In this theoretically innovative study of maldevelopment and power relations among the Nahuas of southern Veracruz, Chevalier and Buckles explore the impact of Mexico’s cattle ranching and petrochemical industries on milpa agriculture and rainforest environment. They also examine how national politics and economics affect native patterns of patrimonial culture and social organization. In the concluding chapter, an ascetic worldview illustrated through corn god mythology points to meaningful ways of countering current trends of social and ecological impoverishment.

This major work of scholarship tackles key issues in ecology and development, theories of the state, gender analysis and symbolic anthropology. Against rigid conceptions of capitalism and native society, the authors apply their own theory of process to the orderly and contradictory features of social history. Established ways of doing things – a mode of government, a way of livelihood, a kinship and narrative tradition – are shown to reflect the imposition of a ruling order, an unequal distribution of the proceeds of society, and the confrontation of classes and parties, genders and age-groups, spirits and humans struggling for power.

International Politics Labour & Unions

What people are saying

James C. Scott, Eugene Meyer Professor of POlitical Science, Yale University

“A model of comprehensive, synthetic anthropology… Historically deep, ecologically subtle and symbolically rich while never slighting the key role of political economy.”

Luisa Paré, Instituto de Investigaciones Sociales, Universidad Nacional Autónoma de México

“A masterpiece – anthropology at its best.
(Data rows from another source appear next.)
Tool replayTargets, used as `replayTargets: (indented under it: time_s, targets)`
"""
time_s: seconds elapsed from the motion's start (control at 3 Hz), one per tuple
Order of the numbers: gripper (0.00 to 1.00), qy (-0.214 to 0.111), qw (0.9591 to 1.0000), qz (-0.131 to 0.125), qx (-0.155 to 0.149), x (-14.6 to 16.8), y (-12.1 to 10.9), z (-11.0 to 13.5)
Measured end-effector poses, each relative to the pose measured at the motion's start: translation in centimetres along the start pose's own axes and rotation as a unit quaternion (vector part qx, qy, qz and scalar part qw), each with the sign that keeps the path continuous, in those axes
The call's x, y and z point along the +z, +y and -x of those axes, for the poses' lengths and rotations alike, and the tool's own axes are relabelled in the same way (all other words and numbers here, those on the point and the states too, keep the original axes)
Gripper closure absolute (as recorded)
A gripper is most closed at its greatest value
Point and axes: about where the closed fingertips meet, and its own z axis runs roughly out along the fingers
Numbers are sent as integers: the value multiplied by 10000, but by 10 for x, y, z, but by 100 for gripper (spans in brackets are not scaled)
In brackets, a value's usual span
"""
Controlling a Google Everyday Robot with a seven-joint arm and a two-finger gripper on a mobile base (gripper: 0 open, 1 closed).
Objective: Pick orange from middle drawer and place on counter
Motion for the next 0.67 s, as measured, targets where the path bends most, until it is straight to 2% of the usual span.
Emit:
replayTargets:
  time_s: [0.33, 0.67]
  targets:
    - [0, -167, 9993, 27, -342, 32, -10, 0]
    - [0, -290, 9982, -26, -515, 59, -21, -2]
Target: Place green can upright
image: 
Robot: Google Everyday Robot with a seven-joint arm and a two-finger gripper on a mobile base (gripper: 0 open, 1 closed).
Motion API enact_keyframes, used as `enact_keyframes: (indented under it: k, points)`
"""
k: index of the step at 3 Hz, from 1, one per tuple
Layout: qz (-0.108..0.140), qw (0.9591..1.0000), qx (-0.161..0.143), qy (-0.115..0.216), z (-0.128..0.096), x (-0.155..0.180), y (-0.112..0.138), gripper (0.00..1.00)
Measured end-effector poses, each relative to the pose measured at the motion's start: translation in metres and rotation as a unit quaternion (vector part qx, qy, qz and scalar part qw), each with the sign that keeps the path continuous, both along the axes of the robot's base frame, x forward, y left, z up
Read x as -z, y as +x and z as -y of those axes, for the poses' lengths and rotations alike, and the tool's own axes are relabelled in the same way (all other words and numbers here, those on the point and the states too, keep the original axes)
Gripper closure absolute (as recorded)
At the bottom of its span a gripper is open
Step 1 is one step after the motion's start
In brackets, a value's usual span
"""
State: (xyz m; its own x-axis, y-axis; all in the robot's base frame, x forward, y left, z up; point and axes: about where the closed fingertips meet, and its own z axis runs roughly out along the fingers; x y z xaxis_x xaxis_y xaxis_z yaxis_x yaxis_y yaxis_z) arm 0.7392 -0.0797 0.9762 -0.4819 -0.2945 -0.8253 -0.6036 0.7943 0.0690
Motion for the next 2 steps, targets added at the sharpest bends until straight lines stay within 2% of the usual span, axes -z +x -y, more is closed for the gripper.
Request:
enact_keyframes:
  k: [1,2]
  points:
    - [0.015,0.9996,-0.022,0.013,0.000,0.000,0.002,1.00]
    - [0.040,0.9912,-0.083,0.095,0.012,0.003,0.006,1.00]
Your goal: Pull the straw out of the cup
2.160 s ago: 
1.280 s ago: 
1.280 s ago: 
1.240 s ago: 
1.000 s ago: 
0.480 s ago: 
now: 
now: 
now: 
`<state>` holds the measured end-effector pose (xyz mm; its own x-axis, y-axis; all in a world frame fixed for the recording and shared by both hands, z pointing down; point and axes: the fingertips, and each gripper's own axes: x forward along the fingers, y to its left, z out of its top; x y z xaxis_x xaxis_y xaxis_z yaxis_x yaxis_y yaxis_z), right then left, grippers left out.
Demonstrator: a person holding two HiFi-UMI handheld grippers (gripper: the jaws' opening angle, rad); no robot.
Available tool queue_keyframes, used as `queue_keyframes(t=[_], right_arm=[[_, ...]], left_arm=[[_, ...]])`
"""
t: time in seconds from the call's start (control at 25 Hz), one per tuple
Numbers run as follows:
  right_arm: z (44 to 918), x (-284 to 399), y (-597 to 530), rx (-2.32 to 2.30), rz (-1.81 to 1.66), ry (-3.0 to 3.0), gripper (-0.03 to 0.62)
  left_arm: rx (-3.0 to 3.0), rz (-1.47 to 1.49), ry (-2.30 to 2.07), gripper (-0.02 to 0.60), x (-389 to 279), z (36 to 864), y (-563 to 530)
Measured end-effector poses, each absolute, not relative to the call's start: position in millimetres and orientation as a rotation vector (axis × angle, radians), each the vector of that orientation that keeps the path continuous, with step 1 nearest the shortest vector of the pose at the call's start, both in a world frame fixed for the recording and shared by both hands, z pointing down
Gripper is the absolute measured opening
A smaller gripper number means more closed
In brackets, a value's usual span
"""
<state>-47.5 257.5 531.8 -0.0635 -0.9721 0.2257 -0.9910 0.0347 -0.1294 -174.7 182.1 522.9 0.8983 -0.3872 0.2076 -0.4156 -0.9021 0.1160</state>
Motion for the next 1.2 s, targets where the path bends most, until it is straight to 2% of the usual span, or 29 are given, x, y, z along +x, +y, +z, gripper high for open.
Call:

While offering new insights into Nahua cosmology, this book speaks to critical issues of native production systems and rainforest environment subjected to predatory forces of the state and the market economy. A ‘must’ for anyone interested in Mexican native people and rural development.”

Authors

Daniel Buckles

Dr. Daniel Buckles is a Senior Scientist at the International Maize and Wheat Improvement Center (CIMMYT) in El Batan, Mexico. He was formerly a professional artist, and his current work as an agricultural anthropologist has led him to deal with such topics as the development of sustainable agricultural systems, rural extension and policy analysis for natural resource management. He is a co-founder of the IDRC-funded project in the Sierra de Santa Marta with his co-author Dr. Chevalier and with Dr. Luisa Paré. He has recently completed a study of agricultural innovation entitled The Green Manure Revolution in Atlantic Honduras.

Jacques M. Chevalier

Dr. Jacques M. Chevalier, Professor of Sociology and Anthropology at Carleton University, Ottawa, has been part of the IDRC (International Development Research Centre) co-operative research project on sustainable development in the Sierra de Santa Marta, Mexico, since 1990. His scholarly interests have also included economics and kinship in native Latin America and semiotics as applied to a variety of disciplines, most recently to scriptural mythology. Among his publications are Civilization and the Stolen Gift: Capital, Kin, and Cult in Eastern Peru (Toronto University Press, 1982) and Semiotics, Romanticism and the Scriptures (Mouton de Gruyter, 1990).